_TASK OBJECTIVE_
Only the closing stretch of the material belongs in the answer: the line containing "Count this document's" and every line after it, copied exactly.

_RECORDS PROVIDED_
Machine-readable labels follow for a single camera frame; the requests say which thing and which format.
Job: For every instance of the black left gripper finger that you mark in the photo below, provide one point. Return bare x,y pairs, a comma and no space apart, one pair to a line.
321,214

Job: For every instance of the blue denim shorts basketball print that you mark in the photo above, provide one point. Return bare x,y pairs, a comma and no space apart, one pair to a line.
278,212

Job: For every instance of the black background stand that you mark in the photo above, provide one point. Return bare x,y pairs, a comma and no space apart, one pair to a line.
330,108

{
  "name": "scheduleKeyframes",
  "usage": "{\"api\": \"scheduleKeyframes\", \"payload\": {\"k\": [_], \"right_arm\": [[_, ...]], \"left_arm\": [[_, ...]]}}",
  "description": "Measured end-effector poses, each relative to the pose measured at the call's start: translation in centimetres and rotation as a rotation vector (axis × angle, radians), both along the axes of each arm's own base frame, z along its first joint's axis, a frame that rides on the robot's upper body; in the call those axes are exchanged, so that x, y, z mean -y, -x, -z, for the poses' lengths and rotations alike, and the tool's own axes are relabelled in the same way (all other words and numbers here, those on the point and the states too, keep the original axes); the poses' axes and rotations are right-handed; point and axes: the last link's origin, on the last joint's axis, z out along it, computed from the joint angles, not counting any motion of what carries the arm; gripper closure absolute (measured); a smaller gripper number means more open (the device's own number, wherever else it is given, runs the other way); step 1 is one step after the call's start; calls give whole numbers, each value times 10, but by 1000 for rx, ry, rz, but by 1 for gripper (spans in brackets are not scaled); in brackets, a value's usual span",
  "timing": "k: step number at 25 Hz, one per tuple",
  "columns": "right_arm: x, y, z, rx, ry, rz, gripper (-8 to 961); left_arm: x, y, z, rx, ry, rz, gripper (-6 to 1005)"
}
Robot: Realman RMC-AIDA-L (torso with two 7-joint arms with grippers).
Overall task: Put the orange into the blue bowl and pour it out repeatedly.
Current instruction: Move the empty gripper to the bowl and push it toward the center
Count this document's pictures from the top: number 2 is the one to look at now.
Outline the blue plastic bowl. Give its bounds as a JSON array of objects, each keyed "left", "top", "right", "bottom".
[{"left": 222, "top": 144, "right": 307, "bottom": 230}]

_TASK ANSWER_
Count this document's pictures from the top: number 2 is the one to look at now.
Outline the blue plastic bowl. Give its bounds as a JSON array of objects, each keyed "left", "top", "right", "bottom".
[{"left": 222, "top": 144, "right": 307, "bottom": 230}]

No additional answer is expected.